More MOOC Stuff (and Reflections on Transhumanism)

I feel like the MOOC is getting farther and farther away from what I was hoping it would be with each passing week. And it’s a bummer, because I started out pretty optimistic.

This week, we did more readings on humanism/transhumanism/posthumanism, and I’m having a hard time finding connections between these readings and online teaching (which is what I’d been hoping the class would have more of a focus on). The two concepts seem like they’re on totally different ends of the spectrum for me, though I did enjoy the Stacey Pigg article on student bodies that we read for 516 this week.

I guess I’m just feeling kind of tired of the MOOC at this point because of all the focus on this idea of humanism and transhumanism, which is something I just can’t get into (and believe me, I’ve tried). I do believe that there is something inherently different about being a human as opposed to an, say, an ape…but I don’t really see the point in advancing an idea of humanism. And as for transhumanism, I actually found Nick Bostrom’s “Transhumanist Values” articles to be a depressing read.

Specifically, I didn’t care for the negative way Bostrom in which portrayed the “normal” human life, such as his claim that “lasting joy remains elusive.” I get that there are some pretty awful things that happen in the world and that everybody has their trials and tribulations, but I guess I’ve just been lucky enough to always feel like I’ve got it pretty good regardless. To quote American Beauty (because I like to do this as often as humanly possible), “there’s plenty of joy in my life.” 🙂

Aside from that, Bostrom’s claims just seemed very generalized, not well-thought-out, and generally individualistic (a claim that I believe Katherine Hayles, in “Wrestling with Transhumanism” made about transhumanist notions as a whole). You can’t just list all of these ideal conditions that would be in place for the transhumanist vision to become a reality and then not explain how those conditions would ever actually come to be.
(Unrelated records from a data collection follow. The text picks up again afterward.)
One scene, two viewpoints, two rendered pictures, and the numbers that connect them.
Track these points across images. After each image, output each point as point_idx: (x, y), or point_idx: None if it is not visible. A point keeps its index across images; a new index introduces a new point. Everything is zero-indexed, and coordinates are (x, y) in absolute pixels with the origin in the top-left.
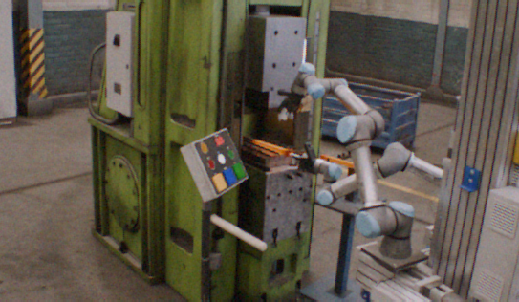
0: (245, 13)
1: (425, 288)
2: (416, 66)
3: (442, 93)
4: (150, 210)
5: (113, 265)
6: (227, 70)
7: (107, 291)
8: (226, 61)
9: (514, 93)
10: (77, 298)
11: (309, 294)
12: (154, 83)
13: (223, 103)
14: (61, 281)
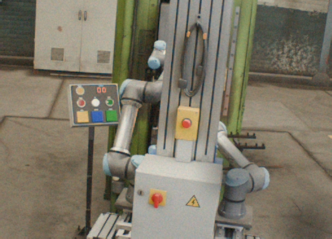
0: (157, 0)
1: (119, 227)
2: None
3: None
4: (108, 142)
5: (100, 180)
6: (138, 42)
7: (74, 191)
8: (137, 35)
9: (167, 67)
10: (53, 188)
11: None
12: (117, 48)
13: (133, 67)
14: (58, 177)
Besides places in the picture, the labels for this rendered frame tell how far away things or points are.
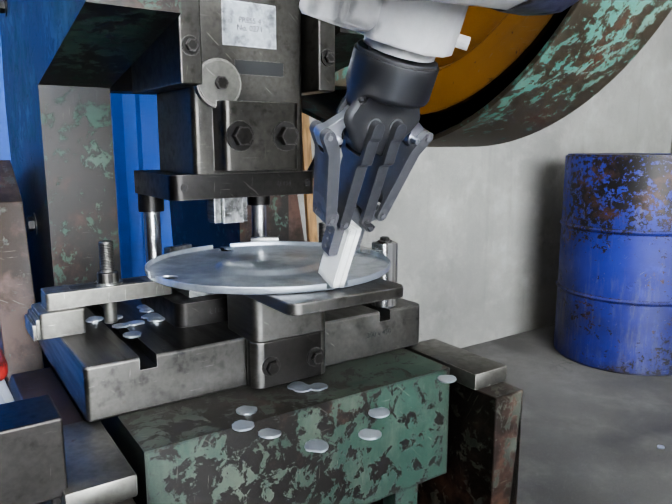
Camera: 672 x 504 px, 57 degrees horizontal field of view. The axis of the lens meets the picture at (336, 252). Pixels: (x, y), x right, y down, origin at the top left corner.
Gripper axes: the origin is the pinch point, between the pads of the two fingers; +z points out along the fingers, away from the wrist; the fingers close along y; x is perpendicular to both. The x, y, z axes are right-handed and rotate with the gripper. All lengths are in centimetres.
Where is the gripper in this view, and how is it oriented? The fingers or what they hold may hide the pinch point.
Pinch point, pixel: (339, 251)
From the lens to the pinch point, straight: 62.1
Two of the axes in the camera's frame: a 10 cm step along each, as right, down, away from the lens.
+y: 8.1, -1.0, 5.8
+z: -2.5, 8.4, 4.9
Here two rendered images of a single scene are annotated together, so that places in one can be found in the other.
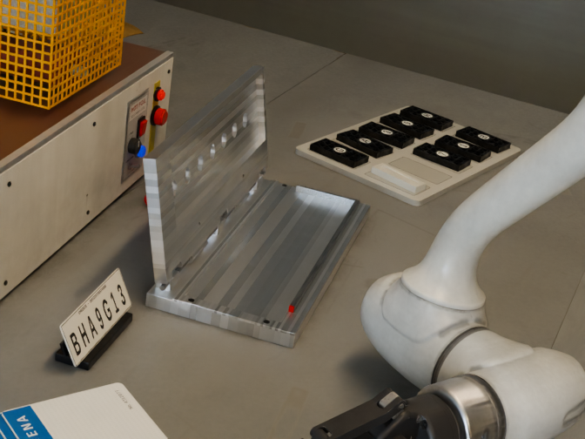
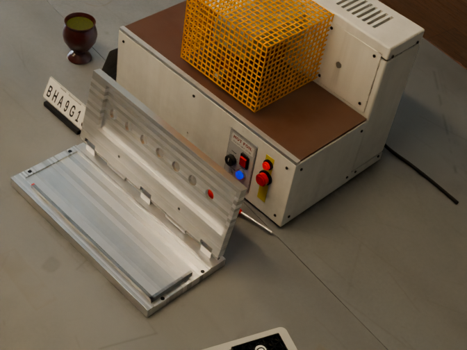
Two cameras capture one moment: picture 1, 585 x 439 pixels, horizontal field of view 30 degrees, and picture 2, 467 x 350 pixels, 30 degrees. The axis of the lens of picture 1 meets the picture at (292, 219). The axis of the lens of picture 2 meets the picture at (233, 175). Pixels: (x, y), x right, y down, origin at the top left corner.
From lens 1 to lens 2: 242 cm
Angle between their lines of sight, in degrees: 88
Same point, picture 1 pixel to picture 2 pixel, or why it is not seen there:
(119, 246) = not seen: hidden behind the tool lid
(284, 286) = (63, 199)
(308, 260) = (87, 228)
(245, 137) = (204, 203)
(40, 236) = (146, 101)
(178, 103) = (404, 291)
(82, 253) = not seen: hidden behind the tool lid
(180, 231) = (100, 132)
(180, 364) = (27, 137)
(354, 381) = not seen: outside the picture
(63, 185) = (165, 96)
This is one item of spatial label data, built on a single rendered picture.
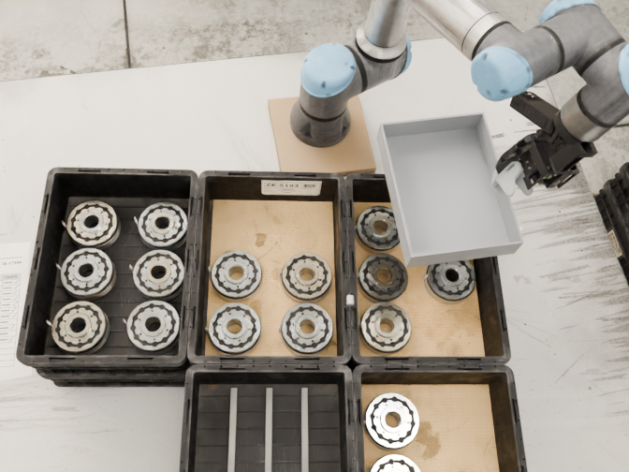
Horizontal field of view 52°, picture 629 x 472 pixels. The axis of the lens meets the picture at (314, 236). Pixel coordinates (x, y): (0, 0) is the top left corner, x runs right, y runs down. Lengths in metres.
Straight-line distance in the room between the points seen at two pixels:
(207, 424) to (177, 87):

Specifically, Bostrom mentions that there would have to be equal access of technologies to everybody. Okay…how? How is that going to be a possibility when not everybody in the world has even remotely equal access to things like health care? Or food? Or water?
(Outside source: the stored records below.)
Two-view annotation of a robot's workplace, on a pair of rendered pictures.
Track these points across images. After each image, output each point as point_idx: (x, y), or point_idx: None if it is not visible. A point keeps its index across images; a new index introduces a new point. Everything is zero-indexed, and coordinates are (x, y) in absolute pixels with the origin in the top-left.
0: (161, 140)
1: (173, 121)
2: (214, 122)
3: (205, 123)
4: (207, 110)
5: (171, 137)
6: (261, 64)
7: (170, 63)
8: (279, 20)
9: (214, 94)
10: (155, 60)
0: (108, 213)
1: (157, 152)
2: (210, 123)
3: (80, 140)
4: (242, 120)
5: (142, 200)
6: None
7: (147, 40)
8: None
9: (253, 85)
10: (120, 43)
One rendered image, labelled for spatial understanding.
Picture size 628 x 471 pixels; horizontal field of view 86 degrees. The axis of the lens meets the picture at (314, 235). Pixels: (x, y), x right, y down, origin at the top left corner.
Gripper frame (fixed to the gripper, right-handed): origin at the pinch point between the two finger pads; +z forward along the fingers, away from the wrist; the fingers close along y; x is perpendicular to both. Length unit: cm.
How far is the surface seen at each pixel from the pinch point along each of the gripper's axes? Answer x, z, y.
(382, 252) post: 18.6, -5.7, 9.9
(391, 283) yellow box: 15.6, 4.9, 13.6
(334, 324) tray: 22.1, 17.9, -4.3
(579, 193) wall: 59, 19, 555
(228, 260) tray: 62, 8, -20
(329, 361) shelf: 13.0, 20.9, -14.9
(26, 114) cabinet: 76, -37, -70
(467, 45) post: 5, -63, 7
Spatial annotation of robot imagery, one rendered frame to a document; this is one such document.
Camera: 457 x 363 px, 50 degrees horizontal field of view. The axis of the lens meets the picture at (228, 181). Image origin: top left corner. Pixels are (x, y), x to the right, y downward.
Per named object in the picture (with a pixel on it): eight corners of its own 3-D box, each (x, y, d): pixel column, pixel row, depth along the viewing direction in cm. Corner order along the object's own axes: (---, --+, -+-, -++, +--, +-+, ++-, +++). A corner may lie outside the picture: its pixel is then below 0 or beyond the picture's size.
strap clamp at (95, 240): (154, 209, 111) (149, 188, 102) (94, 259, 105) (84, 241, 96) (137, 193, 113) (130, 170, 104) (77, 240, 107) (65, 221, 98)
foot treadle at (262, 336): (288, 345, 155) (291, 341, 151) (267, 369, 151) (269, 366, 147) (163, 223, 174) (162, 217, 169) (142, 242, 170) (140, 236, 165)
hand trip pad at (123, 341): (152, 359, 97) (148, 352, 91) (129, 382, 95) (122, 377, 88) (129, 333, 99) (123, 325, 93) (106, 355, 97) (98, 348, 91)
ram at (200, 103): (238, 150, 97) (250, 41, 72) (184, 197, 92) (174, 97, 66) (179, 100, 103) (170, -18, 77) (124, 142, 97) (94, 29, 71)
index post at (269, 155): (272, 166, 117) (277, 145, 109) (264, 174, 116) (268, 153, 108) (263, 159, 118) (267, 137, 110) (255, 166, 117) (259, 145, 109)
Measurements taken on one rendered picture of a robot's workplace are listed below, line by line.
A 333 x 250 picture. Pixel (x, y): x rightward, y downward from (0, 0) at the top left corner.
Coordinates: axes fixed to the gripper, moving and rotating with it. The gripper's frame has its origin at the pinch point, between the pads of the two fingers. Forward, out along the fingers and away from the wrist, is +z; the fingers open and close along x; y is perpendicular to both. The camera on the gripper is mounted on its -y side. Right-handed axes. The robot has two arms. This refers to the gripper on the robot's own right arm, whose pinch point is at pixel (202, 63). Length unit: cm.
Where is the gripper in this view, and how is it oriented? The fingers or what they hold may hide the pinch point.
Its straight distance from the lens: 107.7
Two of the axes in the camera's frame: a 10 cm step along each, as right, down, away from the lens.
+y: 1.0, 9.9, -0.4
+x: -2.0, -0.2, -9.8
On the bright side, Hayles article was refreshing because it exactly addressed the kinds of issues I have with the idea of transhumanism. I appreciated that she took some of the ideas of transhumanism and essentially said “even though I don’t agree with these, I still think they’re useful to think about. Let’s put them in another context: science fiction!” Now, I’m not a big scifi fan, but looking at it through that lens was refreshing. Not to mention, some of the literature she was discussing actually sounded pretty interesting.